**Task statement:**
Give the listing again word for word. Skip the pictures.

**Information supplied:**
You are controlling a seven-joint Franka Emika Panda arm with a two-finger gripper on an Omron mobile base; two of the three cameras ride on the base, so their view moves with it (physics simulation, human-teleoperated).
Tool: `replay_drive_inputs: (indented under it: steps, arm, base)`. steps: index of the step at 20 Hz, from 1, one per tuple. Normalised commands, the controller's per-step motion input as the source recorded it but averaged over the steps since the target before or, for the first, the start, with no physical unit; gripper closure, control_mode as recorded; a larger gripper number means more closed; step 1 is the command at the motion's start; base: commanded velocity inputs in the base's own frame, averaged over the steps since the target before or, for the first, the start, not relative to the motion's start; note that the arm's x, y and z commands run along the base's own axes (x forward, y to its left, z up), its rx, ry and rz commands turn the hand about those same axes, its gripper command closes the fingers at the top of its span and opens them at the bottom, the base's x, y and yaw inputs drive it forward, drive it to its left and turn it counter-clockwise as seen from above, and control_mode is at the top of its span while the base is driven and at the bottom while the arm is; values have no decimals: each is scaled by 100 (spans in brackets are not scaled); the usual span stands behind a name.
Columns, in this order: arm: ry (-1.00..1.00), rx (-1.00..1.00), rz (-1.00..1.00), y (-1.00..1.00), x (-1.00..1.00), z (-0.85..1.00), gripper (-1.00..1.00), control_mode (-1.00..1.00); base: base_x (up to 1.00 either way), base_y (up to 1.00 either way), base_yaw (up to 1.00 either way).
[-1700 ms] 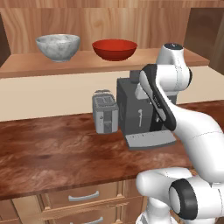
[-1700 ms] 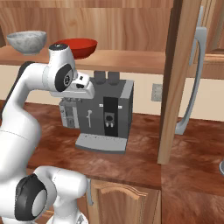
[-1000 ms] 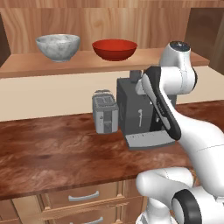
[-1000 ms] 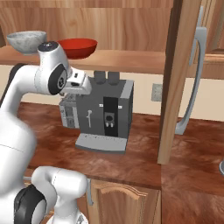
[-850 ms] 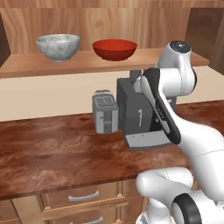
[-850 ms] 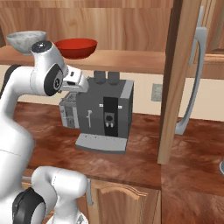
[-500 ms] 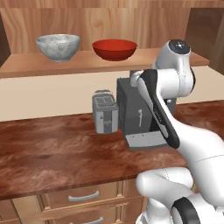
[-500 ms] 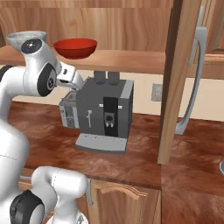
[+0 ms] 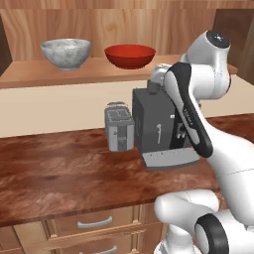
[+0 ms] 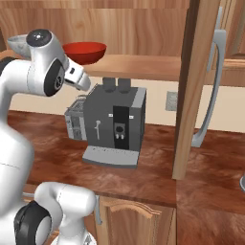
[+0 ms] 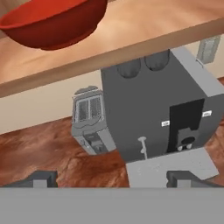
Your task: Pick up the bowls from the cabinet and place each bowl in front of a stool on the dining counter.
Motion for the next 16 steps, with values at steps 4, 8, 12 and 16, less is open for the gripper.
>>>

**Answer to the problem:**
You are controlling a seven-joint Franka Emika Panda arm with a two-finger gripper on an Omron mobile base; two of the three cameras ride on the base, so their view moves with it (physics simulation, human-teleoperated).
Tool: `replay_drive_inputs: (indented under it: steps, arm, base)`. steps: index of the step at 20 Hz, from 1, one per tuple. Normalised commands, the controller's per-step motion input as the source recorded it but averaged over the steps since the target before or, for the first, the start, with no physical unit; gripper closure, control_mode as recorded; a larger gripper number means more closed; step 1 is the command at the motion's start; base: commanded velocity inputs in the base's own frame, averaged over the steps since the target before or, for the first, the start, not relative to the motion's start; note that the arm's x, y and z commands run along the base's own axes (x forward, y to its left, z up), its rx, ry and rz commands turn the hand about those same axes, its gripper command closes the fingers at the top of its span and opens them at the bottom, the base's x, y and yaw inputs drive it forward, drive it to its left and turn it counter-clockwise as seen from above, and control_mode is at the top of its span while the base is driven and at the bottom while the arm is; values have no decimals: each is scaled by 100 (spans in brackets are not scaled); the usual span stands behind a name.
Columns, in this order: arm: ry (-1.00..1.00), rx (-1.00..1.00), rz (-1.00..1.00), y (-1.00..1.00), x (-1.00..1.00), z (-0.85..1.00), gripper (-1.00..1.00), control_mode (-1.00..1.00); base: base_x (up to 1.00 either way), base_y (up to 1.00 either way), base_yaw (up to 1.00 either way).
[-1700 ms] 
[-1700 ms] 
[-1000 ms] 
[-1000 ms] 
[-850 ms] 
[-850 ms] 
[-500 ms] 
[-500 ms] 
[+0 ms] 
[+0 ms] 
[+0 ms] 
Your task: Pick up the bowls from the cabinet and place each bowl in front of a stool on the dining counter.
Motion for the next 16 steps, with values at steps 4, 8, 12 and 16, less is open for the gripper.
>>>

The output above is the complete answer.